Richard P. Coury (September 29, 1929 – August 15, 2020) was an American football coach. He served as head football coach at California State University, Fullerton from 1970 to 1971, compiling a record of 13–8–1. Coury was also the head coach for the Portland Storm of the World Football League (WFL) in 1974 compiling a record of 7–12–1, and the Boston/New Orleans/Portland Breakers of the United States Football League (USFL) from 1983 to 1985. He was named the USFL coach of the year in 1983 and compiled an overall record of 25–29–0.

Biography 
Coury was born to Lebanese-American parents, Thomas ("Tannous") and Mary Coury ("Khouri"). Thomas immigrated to the USA in 1903 from Beirut, and Mary followed in 1910. A 1951 University of Notre Dame graduate, Coury was not a football player, but served as a student assistant for head coach Frank Leahy. After graduating he enlisted in the U.S. Army where he, with a recommendation from Coach Leahy, became the backfield coach for the Camp Drake Bulldogs, a football team composed of U.S. Army Soldiers stationed in Japan during the Korean War. It would be the closest Corporal Coury would come to the shores of Korea. His first full-time coaching position was an assistant at Mater Dei High School in 1953 under head coach Tom Carter for two seasons, then under Steve Musseau until 1956. After four seasons, Coury moved up to head the program, compiling a record of 85–9–5 from 1957 to 1965. He then joined University of Southern California coach John McKay's staff as defensive coordinator in 1966.

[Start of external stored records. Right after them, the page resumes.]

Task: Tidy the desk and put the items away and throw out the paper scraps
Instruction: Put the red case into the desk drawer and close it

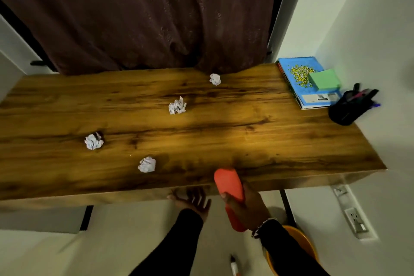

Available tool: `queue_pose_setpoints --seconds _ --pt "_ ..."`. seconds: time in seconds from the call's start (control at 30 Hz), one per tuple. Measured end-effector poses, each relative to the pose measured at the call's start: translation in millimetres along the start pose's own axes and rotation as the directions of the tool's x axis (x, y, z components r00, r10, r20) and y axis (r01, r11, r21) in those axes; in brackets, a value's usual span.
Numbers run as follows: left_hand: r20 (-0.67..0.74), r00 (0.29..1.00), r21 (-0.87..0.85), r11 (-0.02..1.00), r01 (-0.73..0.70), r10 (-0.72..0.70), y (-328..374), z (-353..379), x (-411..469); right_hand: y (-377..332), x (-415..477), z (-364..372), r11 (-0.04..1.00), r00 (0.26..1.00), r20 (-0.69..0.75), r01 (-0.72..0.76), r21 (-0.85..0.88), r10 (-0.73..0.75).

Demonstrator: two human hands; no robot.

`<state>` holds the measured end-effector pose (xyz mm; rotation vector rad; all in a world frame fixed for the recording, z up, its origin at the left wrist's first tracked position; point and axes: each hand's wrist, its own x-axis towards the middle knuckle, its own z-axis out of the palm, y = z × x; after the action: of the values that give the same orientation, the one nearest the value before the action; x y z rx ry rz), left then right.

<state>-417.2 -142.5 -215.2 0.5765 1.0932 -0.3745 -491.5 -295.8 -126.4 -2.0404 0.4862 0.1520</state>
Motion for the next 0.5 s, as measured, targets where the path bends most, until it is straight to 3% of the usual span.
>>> queue_pose_setpoints --seconds 0.13,0.3,0.4,0.5 --pt "-0.055 0.998 -0.180 0.983 -0.044 0.035 1 11 9 -2 5 2 0.999 0.999 -0.045 0.021 0.045 -0.019" --pt "0.066 0.994 -0.132 0.988 -0.079 0.088 -9 1 14 -4 0 8 0.998 0.999 -0.015 0.034 0.046 -0.033" --pt "0.036 0.988 -0.039 0.988 -0.149 0.151 -13 -7 28 -3 -8 12 0.996 1.000 0.013 0.025 0.090 -0.026" --pt "0.044 0.996 -0.063 0.995 -0.076 0.079 -19 -22 14 3 -16 13 0.990 0.992 0.120 -0.062 0.127 0.047"
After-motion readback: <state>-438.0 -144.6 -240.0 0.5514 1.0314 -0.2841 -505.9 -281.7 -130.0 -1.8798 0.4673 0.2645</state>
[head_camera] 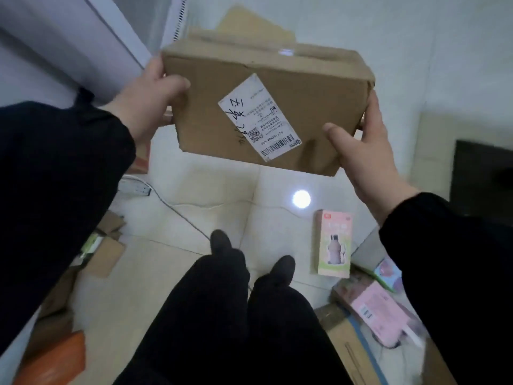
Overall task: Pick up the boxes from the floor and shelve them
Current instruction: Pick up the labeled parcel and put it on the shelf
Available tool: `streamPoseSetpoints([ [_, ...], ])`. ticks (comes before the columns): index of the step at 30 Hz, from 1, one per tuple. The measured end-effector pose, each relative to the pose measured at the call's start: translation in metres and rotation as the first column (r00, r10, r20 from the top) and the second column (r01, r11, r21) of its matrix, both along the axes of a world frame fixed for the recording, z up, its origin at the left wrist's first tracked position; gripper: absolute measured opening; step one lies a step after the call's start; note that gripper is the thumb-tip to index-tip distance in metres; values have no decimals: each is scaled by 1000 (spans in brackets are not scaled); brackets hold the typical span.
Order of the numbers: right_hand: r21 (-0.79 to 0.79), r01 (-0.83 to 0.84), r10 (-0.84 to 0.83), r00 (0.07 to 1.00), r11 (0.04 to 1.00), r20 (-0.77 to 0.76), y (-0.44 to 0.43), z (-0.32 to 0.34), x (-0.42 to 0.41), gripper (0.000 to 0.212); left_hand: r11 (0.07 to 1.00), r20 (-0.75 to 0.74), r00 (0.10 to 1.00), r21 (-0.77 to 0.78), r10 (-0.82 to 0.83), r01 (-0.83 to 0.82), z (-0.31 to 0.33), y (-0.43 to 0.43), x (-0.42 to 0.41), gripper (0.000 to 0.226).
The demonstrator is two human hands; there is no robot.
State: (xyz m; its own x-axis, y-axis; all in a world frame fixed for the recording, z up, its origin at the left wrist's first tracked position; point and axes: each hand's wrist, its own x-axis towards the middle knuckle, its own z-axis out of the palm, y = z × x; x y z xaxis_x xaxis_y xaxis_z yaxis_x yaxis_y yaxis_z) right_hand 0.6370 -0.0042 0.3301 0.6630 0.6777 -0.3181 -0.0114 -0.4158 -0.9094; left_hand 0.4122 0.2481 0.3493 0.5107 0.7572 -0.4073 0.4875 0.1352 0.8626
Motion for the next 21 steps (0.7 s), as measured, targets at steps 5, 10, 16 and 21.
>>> streamPoseSetpoints([
  [5,148,-246,223,962,958,157,36,126,-65,71,971,132,980,167,149,-170,126,-13,-123,45],
  [10,226,-360,289,911,905,295,66,215,-150,77,859,370,890,329,264,-392,219,-41,-238,37],
  [16,331,-505,363,839,797,405,81,283,-278,68,729,504,783,368,365,-577,276,-90,-380,52],
  [21,395,-611,388,767,686,512,86,329,-400,69,577,538,693,402,479,-711,314,-146,-514,57],
])
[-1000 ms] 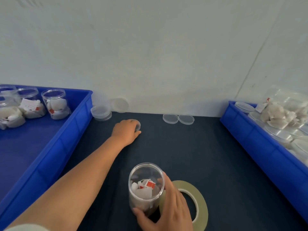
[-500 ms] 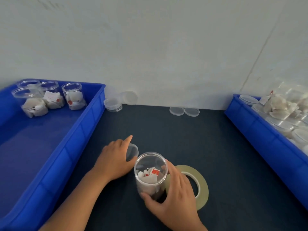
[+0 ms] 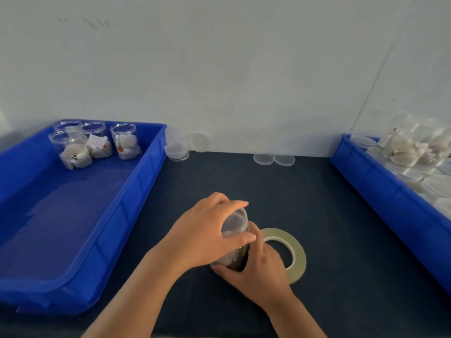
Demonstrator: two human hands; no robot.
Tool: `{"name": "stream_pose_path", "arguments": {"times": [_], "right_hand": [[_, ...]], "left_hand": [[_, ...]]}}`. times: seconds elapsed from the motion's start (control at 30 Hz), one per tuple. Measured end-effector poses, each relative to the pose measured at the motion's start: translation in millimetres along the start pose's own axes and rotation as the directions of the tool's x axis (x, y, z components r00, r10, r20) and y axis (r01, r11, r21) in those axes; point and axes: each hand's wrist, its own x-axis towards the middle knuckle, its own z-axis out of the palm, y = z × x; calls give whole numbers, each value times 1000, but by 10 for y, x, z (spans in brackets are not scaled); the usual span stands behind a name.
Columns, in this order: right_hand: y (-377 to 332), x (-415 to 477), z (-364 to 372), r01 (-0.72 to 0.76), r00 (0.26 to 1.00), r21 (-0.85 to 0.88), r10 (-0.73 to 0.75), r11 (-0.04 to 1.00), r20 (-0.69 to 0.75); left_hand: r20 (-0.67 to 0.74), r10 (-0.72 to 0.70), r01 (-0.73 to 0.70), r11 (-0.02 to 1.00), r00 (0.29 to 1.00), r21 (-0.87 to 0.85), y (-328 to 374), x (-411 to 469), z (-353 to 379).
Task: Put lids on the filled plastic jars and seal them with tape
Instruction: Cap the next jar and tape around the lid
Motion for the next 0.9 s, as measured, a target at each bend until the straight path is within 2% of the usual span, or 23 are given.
{"name": "stream_pose_path", "arguments": {"times": [0.1,0.4,0.5,0.73,0.9], "right_hand": [[13,18,11,-11,1000,37,10,999,12],[-42,47,-3,53,998,75,-51,996,-35],[-46,57,-2,75,996,79,-71,994,-47],[-1,50,17,60,998,77,-58,995,-32],[35,49,11,15,1000,53,-15,998,0]], "left_hand": [[83,5,-13,995,996,95,54,34,19],[17,-67,60,958,998,282,228,32,110],[40,-105,86,943,994,322,232,73,90],[197,-46,-11,959,979,283,147,137,-39],[330,28,-52,997,944,62,23,141,-107]]}}
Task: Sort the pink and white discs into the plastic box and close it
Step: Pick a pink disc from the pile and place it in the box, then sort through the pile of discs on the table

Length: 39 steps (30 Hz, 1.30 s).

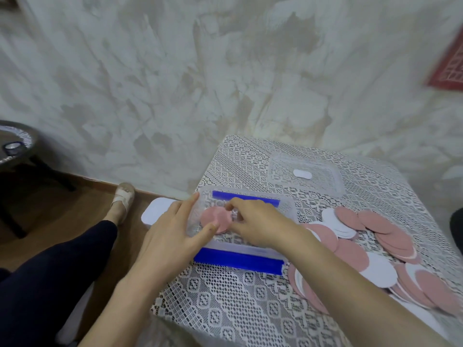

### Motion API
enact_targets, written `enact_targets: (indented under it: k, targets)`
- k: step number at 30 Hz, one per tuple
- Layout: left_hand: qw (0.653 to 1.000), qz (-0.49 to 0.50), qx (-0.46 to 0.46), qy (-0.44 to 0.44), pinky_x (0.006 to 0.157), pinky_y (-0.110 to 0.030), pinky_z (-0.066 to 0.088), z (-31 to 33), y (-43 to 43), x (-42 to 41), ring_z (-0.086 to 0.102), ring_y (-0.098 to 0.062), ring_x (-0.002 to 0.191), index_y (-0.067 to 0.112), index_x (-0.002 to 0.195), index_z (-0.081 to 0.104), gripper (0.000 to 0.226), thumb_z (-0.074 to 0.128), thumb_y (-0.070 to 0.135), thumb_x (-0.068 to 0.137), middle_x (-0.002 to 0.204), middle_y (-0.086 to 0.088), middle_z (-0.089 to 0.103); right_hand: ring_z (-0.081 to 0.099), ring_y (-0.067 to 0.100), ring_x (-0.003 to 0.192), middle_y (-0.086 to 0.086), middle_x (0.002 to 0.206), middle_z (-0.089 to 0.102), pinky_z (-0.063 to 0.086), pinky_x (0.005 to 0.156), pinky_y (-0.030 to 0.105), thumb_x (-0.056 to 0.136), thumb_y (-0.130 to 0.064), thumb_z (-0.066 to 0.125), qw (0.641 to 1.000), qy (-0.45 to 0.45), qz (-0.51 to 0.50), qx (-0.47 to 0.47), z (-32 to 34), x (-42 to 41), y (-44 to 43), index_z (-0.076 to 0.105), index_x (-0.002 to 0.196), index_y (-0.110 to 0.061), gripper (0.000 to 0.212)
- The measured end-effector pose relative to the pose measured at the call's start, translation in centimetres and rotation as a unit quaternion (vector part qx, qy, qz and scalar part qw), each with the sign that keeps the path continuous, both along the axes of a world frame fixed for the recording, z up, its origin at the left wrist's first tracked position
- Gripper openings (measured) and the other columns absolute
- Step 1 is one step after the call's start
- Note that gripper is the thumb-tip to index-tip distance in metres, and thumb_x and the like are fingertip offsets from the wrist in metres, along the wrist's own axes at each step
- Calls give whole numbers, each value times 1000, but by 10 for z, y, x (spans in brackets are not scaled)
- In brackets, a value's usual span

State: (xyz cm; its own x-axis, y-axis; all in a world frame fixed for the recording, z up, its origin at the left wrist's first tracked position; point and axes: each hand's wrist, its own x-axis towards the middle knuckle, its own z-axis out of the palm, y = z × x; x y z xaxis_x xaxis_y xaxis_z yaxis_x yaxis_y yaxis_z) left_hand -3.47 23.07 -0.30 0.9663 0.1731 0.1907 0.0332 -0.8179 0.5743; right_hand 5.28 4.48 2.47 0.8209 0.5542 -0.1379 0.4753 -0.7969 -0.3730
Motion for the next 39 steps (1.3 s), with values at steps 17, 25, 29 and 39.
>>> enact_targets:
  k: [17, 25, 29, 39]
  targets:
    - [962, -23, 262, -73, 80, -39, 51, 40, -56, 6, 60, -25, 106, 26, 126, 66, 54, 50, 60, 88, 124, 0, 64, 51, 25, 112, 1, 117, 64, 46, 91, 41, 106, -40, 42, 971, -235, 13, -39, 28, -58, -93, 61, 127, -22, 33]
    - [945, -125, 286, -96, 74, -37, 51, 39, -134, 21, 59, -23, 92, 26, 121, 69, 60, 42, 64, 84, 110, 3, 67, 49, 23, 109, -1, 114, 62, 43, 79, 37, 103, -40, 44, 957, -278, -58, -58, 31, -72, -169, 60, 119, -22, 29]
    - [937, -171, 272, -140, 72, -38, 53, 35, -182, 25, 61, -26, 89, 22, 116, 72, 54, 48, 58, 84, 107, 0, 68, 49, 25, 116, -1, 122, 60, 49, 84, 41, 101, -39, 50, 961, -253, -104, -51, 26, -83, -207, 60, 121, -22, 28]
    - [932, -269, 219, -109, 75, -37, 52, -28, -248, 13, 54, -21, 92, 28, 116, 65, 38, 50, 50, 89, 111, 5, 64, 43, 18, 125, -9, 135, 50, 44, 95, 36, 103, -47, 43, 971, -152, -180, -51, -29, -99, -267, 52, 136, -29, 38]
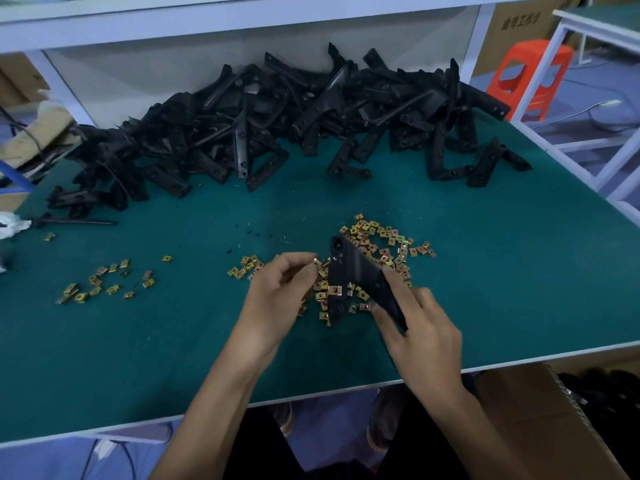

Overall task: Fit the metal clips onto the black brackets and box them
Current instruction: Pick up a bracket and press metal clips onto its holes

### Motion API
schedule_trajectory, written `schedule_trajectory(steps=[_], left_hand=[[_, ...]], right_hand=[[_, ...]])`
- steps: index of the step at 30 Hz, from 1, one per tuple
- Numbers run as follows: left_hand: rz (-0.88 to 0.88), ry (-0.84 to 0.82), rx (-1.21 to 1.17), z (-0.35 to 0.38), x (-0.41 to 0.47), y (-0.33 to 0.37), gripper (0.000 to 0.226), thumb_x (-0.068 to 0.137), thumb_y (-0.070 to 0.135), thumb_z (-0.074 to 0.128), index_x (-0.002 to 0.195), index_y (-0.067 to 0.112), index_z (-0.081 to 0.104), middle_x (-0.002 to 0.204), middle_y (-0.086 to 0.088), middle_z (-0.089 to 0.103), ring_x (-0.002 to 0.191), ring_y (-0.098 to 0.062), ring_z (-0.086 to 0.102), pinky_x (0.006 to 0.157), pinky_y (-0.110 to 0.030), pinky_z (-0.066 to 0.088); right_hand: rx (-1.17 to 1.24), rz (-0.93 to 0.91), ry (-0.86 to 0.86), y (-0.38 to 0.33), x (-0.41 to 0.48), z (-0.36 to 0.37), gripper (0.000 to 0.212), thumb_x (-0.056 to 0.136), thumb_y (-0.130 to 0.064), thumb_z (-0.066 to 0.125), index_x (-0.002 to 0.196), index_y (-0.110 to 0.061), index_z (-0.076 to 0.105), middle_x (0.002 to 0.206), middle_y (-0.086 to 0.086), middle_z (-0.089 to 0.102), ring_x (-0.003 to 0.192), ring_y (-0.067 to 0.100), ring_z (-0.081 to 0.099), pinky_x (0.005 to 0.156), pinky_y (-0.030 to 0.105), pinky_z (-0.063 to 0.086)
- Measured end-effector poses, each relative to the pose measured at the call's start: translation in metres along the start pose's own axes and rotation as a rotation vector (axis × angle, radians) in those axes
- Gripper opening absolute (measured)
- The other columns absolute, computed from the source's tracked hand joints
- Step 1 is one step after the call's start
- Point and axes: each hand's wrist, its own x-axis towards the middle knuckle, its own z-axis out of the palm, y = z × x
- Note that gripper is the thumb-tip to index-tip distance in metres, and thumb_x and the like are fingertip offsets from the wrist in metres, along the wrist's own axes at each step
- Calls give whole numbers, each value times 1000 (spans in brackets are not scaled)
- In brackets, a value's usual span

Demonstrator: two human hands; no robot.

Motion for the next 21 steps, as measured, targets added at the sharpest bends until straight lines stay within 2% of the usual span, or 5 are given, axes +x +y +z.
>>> schedule_trajectory(steps=[3, 8, 11, 16, 21], left_hand=[[-29, -9, -52, 1, 0, 4, 30, 98, 9, 62, 85, 33, 76, 85, 9, 72, 83, -6, 63, 83, -27, 49], [-18, -55, -101, 1, -2, 8, 26, 100, 4, 57, 106, 20, 77, 105, -4, 78, 98, -16, 71, 90, -26, 54], [-12, -60, -109, 0, -2, 9, 26, 99, 5, 60, 111, 21, 76, 105, -8, 77, 100, -20, 70, 95, -33, 54], [6, -83, -72, -5, 1, 11, 29, 94, 4, 67, 106, 29, 75, 83, -1, 73, 81, -12, 68, 80, -26, 54], [11, -88, -118, -12, 6, 13, 32, 92, 2, 68, 112, 25, 72, 79, -4, 70, 74, -11, 65, 70, -21, 52]], right_hand=[[-5, -25, -2, 1, 0, 0, 52, 95, -45, 64, 144, -33, 51, 91, -9, 48, 72, 18, 57, 45, 33, 45], [6, -43, -1, 1, 0, 0, 56, 91, -43, 66, 143, -32, 53, 91, -9, 47, 69, 17, 56, 44, 32, 44], [6, -62, 5, 1, -1, 0, 55, 91, -42, 67, 143, -31, 53, 92, -9, 47, 70, 17, 55, 45, 31, 42], [10, -74, -4, 1, -1, 0, 55, 90, -42, 67, 142, -33, 52, 93, -9, 47, 70, 17, 55, 44, 32, 42], [23, -71, -10, 2, 0, 0, 54, 91, -44, 67, 142, -33, 53, 93, -10, 43, 69, 15, 53, 45, 31, 41]])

Coury then moved on to California State University, Fullerton, serving as the school's first head coach in 1970 and 1971, tallying a record of 13–8–1.

Coury had also held coaching positions with the Denver Broncos, Houston Oilers, Los Angeles Rams, Minnesota Vikings, New England Patriots, Philadelphia Eagles,  Pittsburgh Steelers and San Diego Chargers in the National Football League. His last coaching job was with the St. Louis Rams before he retired in 1999 to become a scout.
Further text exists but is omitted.